Fotos: Agencia Coronel Suárez

   No son muchos los matrimonios que llegan a cumplir sus Bodas de Diamante: son nada más ni nada menos que 60 años de vida en pareja en los cuales se mezclan tristezas y alegrías y, sobre todo, el amor perdura. Es cierto, no existe una receta única para alcanzar ese tiempo, pero indudablemente en el caso de Ricardo Kromberger y Dora Góngora, el condimento especial para transcurrir tantos años juntos fue y sigue siendo el compañerismo. 

   Han pasado muchos años pero aún hoy, a sus 82 años, Ricardo se emociona y recuerda con lágrimas en sus ojos el momento en el que se perdió de subir a una montaña en el sur argentino junto a un grupo de amigos -en una recorrida que había sido planificada durante años-, por quedarse junto a su mujer quien, por un problema en la pierna, no podía seguir avanzando. 

   Hoy los dos miran hacia atrás y hay mucho más que 60 años de matrimonio: encuentran anécdotas, dos hijos y tres nietos, momentos muy difíciles como el cáncer que tuvo que atravesar Dora poco después de tener a su primer hijo, o la amputación de una pierna que sufrió hace 7 años producto de las secuelas que le dejó el tratamiento.

   Por supuesto: también hay momentos que hoy recuerdan con una sonrisa, como cuando Dora lo obligó a Ricardo a elegir entre una novia que él tenía en Pigüé o ella.

   “Nos casamos el 3 de diciembre de 1960. Nos habíamos conocido durante un viaje en tren entre Pigüé y Coronel Suárez; yo ya conocía a mi cuñada y tenía una novia en Pigüé en ese momento. Charlamos mucho ese día el tren, en un febrero en tiempos de carnaval; por eso, a su pedido, decidí acompañarlas al baile para que no vayan solas”, cuenta Ricardo.

   Joyero y relojero por tradición familiar, recordó que “en ese entonces vivíamos compartiendo los fondos de nuestras viviendas, pero sin saberlo”. Entonces, decidió buscarla.

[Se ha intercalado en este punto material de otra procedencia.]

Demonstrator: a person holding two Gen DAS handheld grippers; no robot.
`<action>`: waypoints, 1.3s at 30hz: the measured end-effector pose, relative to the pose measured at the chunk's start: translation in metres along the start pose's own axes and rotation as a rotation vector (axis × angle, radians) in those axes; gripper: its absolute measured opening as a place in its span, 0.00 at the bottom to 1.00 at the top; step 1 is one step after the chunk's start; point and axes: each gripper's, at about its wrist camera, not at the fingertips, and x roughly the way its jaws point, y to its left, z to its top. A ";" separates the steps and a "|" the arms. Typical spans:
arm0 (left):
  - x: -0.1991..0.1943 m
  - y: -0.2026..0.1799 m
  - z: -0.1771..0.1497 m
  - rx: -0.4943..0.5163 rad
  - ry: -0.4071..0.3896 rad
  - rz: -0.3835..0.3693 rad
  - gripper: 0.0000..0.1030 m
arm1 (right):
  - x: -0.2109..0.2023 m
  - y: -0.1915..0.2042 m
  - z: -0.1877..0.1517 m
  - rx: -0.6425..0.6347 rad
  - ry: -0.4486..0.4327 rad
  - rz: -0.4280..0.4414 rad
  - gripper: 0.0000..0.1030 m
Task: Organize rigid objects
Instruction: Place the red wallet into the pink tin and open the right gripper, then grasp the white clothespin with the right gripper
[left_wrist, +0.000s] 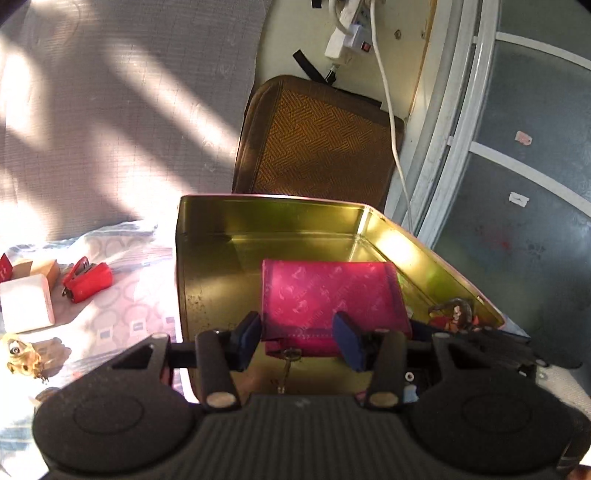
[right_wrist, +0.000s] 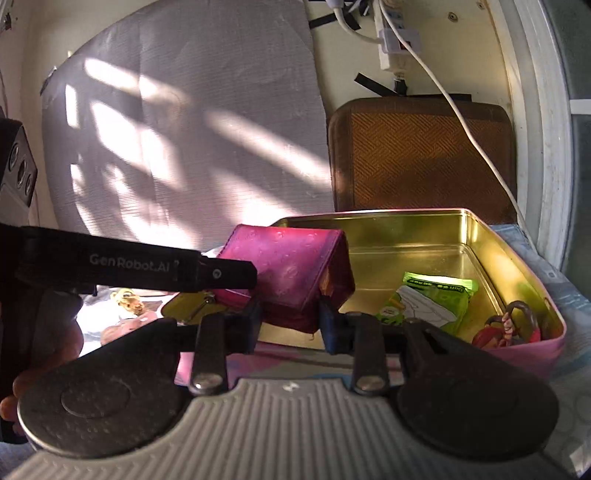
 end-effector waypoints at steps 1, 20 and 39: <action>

Sabía que ella trabajaba en una farmacia, pero como en aquel entonces las mujeres solo atendían a clientas mujeres, “estuve dando muchas vueltas porque siempre que iba me atendía un varón”. 

   No fue todo tan simple: por ejemplo, Dora recordó que el padre de Ricardo no lo dejó casarse hasta que cumplió los 22 años, edad en la que por entonces se alcanzaba la mayoría de edad. “Cumplió los años en noviembre y en diciembre nos casamos en Mar del Plata”, contó.

   Como fruto de esta unión, tuvieron dos hijos; Daniel, el más grande, casado con Laura y padre de los trillizos Ana Julia, Mariano y Julián, y Pablo, el más chico. 

   En cuanto a la construcción del matrimonio, Ricardo dijo que “siempre fue bien, con sus altibajos, como cualquier otro, pero siempre buscamos los puntos en común y seguir juntos para adelante”.

   “No hay recetas; solo saber aguantar los momentos de flaqueza de la pareja y tener fe en Dios”, resumió.

   El diagnóstico de cáncer de Dora fue un golpe muy duro que recibió con 24 años de edad y un hijo de apenas un mes. Recibió el cuidado de los médicos de La Plata e inauguró la bomba de cobalto, un sistema agresivo para el tratamiento de la enfermedad. 

   “Ese tratamiento le salvó la vida pero contaminó su pierna: hizo que tuviera problemas de por vida y que terminara perdiendo la pierna hace unos años, postrándola a una silla de ruedas”, cuenta. A casi 60 años de ese episodio, hoy lo miran con otra perspectiva, incluso con la alegría de haberlo concluido y tenido otro hijo después. 

   Para Ricardo, “Dora es mi compañera en las buenas y en las malas; es lo único que tengo, estamos juntos y seguimos así después de muchas dificultades”. Dora fue más poética aún: “Ricardo es el compañero que me salvó de todo lo demás”. (Agencia Coronel Suárez).